他の人を把握するためにいくつかの答えに文字を使用するクロスワードパズルのソルバーLike、Dana - Farber癌研究所との共同研究者の国際的なグループの研究者が非にリンクされている遺伝子を識別するために、乳がんの遺伝の形態に関与する遺伝子のデータを使用している - 遺伝性疾患の場合。
本研究で説明されている彼らのアプローチは、あらゆる新しい実験やラボの手順を必要としなかった、ジャーナルネイチャージェネティクスでオンラインで公開、しかしこれまでの研究から収集した情報で新しい癌関連遺伝子を発見するために標準的な分析方法と"データマイニング"技術を使用。技術は研究者が他の同様の癌の形態に加えて、遺伝的な根拠を持っている非癌の条件に関連する遺伝子を見つけるのを助けることが、著者らは述べています。
"乳がん症例の85%以上が遺伝性のリンクを持っていない。つまり、彼らは病気のリスクを増加させる異常な遺伝子を継承していない女性で発生する、"研究の共著者デビッドE.ヒル氏は語る、博士、研究の基礎とされた癌システムバイオロジー、のためのDana - Farberのセンターの。 "科学はほとんど知っている遺伝子は、癌に関与しているかについてさえ遺伝的要素をもっている乳癌の15%の間で、原因遺伝子は、症例の約4分の3に知られている。"

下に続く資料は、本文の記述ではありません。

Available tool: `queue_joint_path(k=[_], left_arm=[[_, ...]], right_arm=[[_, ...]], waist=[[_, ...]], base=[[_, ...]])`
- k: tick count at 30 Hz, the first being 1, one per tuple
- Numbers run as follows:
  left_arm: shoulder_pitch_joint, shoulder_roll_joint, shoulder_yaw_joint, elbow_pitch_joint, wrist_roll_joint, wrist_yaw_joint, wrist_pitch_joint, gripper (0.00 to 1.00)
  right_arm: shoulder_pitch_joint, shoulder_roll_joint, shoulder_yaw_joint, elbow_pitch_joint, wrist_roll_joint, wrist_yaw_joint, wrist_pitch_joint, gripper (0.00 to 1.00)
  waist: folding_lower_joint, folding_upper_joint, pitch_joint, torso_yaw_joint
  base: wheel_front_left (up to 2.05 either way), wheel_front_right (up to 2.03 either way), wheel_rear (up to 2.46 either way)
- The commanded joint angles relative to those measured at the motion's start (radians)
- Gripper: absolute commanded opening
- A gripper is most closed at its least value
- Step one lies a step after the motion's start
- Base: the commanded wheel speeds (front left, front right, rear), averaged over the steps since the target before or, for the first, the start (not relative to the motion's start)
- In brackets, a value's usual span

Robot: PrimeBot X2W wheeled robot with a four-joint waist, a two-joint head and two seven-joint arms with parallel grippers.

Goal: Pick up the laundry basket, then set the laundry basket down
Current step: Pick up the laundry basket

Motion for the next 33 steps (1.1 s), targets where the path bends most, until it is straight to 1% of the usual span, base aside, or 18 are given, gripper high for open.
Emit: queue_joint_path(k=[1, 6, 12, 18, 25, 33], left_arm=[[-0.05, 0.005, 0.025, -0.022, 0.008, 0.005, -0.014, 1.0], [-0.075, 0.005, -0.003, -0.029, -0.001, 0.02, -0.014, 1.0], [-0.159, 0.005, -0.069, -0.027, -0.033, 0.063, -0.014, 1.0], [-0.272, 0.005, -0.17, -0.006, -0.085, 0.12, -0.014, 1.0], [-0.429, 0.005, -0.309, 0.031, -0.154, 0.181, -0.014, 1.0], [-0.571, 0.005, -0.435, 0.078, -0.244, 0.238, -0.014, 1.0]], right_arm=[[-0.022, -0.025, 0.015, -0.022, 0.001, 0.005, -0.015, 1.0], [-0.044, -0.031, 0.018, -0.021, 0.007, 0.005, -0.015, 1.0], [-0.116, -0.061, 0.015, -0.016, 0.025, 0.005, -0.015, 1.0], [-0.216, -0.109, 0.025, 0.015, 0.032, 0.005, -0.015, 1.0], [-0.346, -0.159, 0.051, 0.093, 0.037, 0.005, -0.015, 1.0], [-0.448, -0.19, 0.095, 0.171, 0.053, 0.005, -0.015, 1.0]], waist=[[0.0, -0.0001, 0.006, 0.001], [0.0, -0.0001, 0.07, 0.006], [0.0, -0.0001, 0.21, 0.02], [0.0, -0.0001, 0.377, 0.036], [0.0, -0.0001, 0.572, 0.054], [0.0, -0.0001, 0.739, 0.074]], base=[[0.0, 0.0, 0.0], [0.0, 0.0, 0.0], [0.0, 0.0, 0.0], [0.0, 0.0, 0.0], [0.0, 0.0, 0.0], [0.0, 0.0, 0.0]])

本研究では、ヒルは、候補者の乳房を見つけることでそれらを導くためにネットワークのモデリング(プローブの遺伝子との間と蛋白質間の接続)と発現プロファイリング(遺伝子活性のパターンに焦点を当てている)の開発ツールを使用することができれば、研究者が疑問に思ったことだ癌遺伝子。
異常な形で継承するときに乳がんを引き起こすことが知られている4つの遺伝子のリスト== BRCA1、BRCA2、ATM、およびCHEK2で始まる==研究者はそれらの"ハブ"遺伝子とその遺伝子のパートナー間の接続に関する既存の研究から情報を収集。これらの研究は、5種類のものであった:活動fourハブのことを反映する遺伝子の発現プロファイル、BRCA1がシャットダウンされている遺伝子活性の調査、発現プロファイル酵母やワームのバージョンを使用して、ハブの遺伝子によって指定された蛋白質間の生化学的相互作用の公表された研究とタンパク質間相互作用のマッピングでダナファーバーチームの自分の仕事、ハブ遺伝子の。
"継承と乳癌は著しく異なるメカニズムによって開発(または'体')非継承が、それは同じ遺伝子の一部が関与している可能性が高いです"とダナファーバーの研究の共著者マイケルCusick、PhDは述べた。 "我々は遺伝性のケースを引き起こすことが知られている遺伝子で始まることによって、我々は遺伝性の病気だけでなく、非遺伝性に関連する遺伝子への手がかりを導き出すことができることを願っています。"
研究者が収集した証拠は、乳がんの遺伝子の機能に"グローバルな視点"を提供。 "このテクニックは、私たちは他の人が見逃している可能性がある接続やパターンを見つけるために、既存のデータを統合することを有効、"Cusickは付け加えた。
このアプローチを使用して、研究者は数千から約150の候補の乳癌感受性遺伝子のリストを狭めた。その小さなグループ内では、彼らは彼らの活動は、4つのハブのこと、したがって、どのように可能性が高い彼らは病気の役割を果たすことがある類似していた方法と密接に応じて遺伝子をランク付け。以前に検討されていない最高位の遺伝子は、HMMRと呼ばれる1つだった。
ダナファーバーのデビッドリビングストン、MDの研究室の研究者がとして潜在的に乳がんに関連する2つの遺伝子を同定するときにリストの妥当性の確認は、偶然だった。両方のチームのリストの上位にあった。
驚いたことに、これらの遺伝子の1つは、HMMRのカエルのバージョンであることが判明。リビングストンラボが実施した両方のヒトとカエルタンパク質の生化学的研究は、BRCA1およびHMMRの関連付けを確認した。